Activity:
Every line below from the one containing "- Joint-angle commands" through the one containing "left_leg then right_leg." must be transcribed exactly. Omit all lines outside that stretch.
-- Opening Marker --
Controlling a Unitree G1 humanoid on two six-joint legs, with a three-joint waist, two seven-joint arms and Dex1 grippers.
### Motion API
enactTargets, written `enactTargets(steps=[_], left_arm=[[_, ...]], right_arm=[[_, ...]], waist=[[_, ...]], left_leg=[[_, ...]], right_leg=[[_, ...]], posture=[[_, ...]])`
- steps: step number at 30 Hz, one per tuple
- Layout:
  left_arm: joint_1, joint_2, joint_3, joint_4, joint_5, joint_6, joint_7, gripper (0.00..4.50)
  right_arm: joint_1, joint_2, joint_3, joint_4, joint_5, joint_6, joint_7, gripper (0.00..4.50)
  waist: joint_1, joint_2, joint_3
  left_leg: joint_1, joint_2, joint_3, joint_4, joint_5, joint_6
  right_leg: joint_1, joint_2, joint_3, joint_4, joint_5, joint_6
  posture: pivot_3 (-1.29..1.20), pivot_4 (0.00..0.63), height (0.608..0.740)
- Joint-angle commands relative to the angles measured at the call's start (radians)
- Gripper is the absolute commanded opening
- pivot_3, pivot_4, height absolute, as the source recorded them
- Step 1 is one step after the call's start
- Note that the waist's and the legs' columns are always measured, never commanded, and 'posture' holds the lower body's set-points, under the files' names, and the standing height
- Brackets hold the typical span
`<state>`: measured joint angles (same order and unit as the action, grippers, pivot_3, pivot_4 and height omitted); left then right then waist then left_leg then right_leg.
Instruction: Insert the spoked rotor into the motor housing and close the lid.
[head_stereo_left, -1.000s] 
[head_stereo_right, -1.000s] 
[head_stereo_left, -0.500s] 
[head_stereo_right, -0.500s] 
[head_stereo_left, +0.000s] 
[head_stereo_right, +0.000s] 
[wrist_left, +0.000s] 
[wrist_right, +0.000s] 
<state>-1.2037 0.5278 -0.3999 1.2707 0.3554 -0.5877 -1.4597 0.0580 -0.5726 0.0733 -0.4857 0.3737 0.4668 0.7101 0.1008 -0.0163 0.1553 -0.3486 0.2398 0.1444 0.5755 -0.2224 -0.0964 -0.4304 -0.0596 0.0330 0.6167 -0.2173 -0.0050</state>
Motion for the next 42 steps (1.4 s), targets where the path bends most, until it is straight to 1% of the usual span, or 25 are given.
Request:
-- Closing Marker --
Result of this exercise:
- Joint-angle commands relative to the angles measured at the call's start (radians)
- Gripper is the absolute commanded opening
- pivot_3, pivot_4, height absolute, as the source recorded them
- Step 1 is one step after the call's start
- Note that the waist's and the legs' columns are always measured, never commanded, and 'posture' holds the lower body's set-points, under the files' names, and the standing height
- Brackets hold the typical span
`<state>`: measured joint angles (same order and unit as the action, grippers, pivot_3, pivot_4 and height omitted); left then right then waist then left_leg then right_leg.

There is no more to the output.